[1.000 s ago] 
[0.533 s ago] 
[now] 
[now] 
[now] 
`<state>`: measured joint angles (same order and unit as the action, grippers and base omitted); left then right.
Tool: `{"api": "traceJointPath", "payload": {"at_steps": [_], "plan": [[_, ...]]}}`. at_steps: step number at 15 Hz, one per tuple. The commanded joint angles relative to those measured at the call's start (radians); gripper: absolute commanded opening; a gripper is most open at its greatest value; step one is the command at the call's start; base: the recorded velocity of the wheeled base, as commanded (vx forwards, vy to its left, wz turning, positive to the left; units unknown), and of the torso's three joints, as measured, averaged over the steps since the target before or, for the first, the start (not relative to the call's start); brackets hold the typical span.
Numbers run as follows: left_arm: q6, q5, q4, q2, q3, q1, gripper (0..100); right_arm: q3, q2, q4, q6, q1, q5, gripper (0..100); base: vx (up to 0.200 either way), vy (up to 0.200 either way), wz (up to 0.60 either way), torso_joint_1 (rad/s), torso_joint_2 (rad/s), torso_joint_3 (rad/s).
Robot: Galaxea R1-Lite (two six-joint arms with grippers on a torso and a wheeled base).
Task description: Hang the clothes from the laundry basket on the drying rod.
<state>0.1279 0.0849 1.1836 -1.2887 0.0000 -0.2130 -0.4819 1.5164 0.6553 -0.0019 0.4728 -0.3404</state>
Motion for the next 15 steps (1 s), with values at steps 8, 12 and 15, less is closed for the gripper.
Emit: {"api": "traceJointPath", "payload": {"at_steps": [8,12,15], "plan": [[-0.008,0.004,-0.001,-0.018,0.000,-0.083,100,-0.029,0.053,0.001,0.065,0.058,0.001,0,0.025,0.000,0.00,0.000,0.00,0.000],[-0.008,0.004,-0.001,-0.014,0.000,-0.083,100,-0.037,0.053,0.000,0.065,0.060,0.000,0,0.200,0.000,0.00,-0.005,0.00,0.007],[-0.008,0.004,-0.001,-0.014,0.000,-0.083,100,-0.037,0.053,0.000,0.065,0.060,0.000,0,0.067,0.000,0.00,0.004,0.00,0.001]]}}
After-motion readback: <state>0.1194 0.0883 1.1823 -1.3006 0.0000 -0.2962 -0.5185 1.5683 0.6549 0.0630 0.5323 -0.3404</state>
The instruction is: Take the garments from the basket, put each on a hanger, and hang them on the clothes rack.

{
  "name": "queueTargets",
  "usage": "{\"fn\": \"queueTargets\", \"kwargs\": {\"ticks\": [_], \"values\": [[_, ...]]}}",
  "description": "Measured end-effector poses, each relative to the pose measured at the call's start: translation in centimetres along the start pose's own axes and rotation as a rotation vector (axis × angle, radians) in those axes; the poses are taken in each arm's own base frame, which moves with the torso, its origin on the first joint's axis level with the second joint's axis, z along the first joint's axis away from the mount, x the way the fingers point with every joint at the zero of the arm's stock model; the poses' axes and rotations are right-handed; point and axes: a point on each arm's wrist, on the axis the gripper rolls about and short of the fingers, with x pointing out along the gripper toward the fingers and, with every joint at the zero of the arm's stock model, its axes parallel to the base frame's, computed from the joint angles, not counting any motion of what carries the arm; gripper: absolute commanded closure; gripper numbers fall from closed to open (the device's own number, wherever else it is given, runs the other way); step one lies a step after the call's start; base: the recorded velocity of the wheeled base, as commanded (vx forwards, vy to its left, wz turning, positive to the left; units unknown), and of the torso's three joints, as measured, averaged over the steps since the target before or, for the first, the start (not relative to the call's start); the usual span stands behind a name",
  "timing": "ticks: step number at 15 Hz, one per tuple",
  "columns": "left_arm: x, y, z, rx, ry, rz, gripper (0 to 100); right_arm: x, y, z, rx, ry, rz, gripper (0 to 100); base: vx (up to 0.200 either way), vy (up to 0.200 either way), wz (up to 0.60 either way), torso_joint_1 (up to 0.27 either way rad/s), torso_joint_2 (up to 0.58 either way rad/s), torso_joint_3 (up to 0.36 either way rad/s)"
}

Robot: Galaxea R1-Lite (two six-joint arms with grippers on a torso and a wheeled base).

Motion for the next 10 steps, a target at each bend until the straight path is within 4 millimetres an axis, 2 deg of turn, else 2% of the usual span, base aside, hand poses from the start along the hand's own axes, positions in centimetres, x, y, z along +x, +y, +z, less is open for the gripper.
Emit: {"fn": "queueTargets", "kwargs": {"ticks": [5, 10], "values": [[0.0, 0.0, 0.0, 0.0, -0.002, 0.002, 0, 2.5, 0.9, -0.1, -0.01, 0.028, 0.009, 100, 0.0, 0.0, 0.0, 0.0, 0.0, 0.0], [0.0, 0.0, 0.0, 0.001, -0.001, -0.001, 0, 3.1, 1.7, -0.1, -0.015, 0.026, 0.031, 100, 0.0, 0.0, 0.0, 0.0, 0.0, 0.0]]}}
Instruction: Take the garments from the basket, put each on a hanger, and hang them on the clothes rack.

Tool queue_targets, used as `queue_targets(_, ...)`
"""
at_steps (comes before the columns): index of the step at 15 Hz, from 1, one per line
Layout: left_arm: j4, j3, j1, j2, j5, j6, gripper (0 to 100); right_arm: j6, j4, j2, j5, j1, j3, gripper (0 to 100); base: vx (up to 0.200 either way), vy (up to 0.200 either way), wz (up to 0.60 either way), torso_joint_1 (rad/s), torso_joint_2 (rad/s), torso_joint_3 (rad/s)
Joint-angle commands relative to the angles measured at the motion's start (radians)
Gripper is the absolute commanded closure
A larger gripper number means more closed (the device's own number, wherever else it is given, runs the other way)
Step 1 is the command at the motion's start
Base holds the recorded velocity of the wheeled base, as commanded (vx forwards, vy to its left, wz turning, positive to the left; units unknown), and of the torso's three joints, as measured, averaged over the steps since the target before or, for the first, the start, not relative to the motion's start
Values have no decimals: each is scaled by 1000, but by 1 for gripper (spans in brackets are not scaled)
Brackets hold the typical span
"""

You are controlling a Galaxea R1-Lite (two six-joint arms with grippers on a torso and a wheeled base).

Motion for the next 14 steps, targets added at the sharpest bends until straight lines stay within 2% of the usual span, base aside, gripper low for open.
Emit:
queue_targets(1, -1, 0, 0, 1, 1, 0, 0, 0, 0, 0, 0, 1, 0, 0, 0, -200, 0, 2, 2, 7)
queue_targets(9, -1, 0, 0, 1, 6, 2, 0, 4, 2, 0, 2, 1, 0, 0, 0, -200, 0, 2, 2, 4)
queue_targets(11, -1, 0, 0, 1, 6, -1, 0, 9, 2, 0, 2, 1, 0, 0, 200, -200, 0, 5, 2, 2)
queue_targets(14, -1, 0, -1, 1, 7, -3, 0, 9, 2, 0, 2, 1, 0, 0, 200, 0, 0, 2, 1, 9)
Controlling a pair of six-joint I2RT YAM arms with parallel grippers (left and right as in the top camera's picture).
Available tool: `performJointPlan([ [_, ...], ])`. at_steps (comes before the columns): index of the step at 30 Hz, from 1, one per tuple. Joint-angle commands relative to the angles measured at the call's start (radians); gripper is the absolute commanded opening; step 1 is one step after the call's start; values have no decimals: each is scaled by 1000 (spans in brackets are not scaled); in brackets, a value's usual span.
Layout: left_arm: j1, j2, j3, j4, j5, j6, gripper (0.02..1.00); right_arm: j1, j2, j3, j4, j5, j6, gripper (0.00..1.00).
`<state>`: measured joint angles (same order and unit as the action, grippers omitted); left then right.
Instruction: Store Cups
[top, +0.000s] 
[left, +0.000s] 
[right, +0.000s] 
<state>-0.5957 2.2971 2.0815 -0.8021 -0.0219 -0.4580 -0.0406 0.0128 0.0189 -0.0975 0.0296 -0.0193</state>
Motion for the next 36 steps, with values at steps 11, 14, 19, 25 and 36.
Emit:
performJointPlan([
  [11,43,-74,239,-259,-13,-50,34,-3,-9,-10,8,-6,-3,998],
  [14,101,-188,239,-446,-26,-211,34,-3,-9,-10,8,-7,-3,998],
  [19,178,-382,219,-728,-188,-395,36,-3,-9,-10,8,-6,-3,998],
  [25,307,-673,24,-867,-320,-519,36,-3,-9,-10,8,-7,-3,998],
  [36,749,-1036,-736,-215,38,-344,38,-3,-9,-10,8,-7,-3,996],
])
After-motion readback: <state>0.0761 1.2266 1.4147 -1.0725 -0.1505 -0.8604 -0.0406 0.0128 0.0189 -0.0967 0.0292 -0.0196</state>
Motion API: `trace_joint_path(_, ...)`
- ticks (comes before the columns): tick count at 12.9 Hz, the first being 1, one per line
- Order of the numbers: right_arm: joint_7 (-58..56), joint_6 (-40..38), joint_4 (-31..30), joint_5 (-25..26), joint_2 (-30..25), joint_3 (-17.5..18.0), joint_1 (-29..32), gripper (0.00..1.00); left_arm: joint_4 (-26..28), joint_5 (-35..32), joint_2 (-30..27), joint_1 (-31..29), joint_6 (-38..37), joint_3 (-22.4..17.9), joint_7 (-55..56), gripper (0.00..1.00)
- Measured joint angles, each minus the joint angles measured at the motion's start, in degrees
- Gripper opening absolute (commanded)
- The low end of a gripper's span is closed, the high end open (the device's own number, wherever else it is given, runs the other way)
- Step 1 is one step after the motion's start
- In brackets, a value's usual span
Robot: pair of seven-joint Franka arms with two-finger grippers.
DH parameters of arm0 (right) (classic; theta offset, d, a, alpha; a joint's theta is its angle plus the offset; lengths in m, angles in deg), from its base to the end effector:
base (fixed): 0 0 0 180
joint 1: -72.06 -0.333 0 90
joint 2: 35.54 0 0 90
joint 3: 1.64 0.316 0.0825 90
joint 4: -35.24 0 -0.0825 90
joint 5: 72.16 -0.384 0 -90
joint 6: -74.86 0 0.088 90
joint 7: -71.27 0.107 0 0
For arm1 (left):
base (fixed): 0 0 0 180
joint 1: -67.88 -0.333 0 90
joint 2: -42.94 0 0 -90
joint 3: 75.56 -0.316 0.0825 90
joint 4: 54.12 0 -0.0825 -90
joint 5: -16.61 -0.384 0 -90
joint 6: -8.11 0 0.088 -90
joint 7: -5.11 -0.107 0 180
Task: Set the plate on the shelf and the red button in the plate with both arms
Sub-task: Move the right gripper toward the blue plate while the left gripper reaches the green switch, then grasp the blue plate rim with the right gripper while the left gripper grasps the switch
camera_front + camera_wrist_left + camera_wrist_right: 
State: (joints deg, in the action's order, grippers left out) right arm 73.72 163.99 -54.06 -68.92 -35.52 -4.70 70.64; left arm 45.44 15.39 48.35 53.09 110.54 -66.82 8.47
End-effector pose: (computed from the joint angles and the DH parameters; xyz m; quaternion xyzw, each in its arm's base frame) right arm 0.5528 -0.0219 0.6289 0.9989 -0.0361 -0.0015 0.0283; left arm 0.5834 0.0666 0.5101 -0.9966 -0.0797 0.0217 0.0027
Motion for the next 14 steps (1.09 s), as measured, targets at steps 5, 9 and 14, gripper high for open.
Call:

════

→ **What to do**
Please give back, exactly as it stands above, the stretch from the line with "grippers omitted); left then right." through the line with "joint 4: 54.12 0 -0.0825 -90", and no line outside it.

→ **Response box**
`<state>`: measured joint angles (same order and unit as the action, grippers omitted); left then right.
Instruction: Store Cups
[top, +0.000s] 
[left, +0.000s] 
[right, +0.000s] 
<state>-0.5957 2.2971 2.0815 -0.8021 -0.0219 -0.4580 -0.0406 0.0128 0.0189 -0.0975 0.0296 -0.0193</state>
Motion for the next 36 steps, with values at steps 11, 14, 19, 25 and 36.
Emit:
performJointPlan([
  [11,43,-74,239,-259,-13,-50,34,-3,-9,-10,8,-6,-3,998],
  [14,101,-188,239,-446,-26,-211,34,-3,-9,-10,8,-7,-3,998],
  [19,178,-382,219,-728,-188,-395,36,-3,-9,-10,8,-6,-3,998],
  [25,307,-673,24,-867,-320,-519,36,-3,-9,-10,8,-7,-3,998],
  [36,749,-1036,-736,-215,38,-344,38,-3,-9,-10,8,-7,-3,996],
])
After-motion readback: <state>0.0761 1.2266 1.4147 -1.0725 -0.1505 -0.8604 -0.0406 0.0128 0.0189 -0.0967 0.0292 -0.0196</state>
Motion API: `trace_joint_path(_, ...)`
- ticks (comes before the columns): tick count at 12.9 Hz, the first being 1, one per line
- Order of the numbers: right_arm: joint_7 (-58..56), joint_6 (-40..38), joint_4 (-31..30), joint_5 (-25..26), joint_2 (-30..25), joint_3 (-17.5..18.0), joint_1 (-29..32), gripper (0.00..1.00); left_arm: joint_4 (-26..28), joint_5 (-35..32), joint_2 (-30..27), joint_1 (-31..29), joint_6 (-38..37), joint_3 (-22.4..17.9), joint_7 (-55..56), gripper (0.00..1.00)
- Measured joint angles, each minus the joint angles measured at the motion's start, in degrees
- Gripper opening absolute (commanded)
- The low end of a gripper's span is closed, the high end open (the device's own number, wherever else it is given, runs the other way)
- Step 1 is one step after the motion's start
- In brackets, a value's usual span
Robot: pair of seven-joint Franka arms with two-finger grippers.
DH parameters of arm0 (right) (classic; theta offset, d, a, alpha; a joint's theta is its angle plus the offset; lengths in m, angles in deg), from its base to the end effector:
base (fixed): 0 0 0 180
joint 1: -72.06 -0.333 0 90
joint 2: 35.54 0 0 90
joint 3: 1.64 0.316 0.0825 90
joint 4: -35.24 0 -0.0825 90
joint 5: 72.16 -0.384 0 -90
joint 6: -74.86 0 0.088 90
joint 7: -71.27 0.107 0 0
For arm1 (left):
base (fixed): 0 0 0 180
joint 1: -67.88 -0.333 0 90
joint 2: -42.94 0 0 -90
joint 3: 75.56 -0.316 0.0825 90
joint 4: 54.12 0 -0.0825 -90

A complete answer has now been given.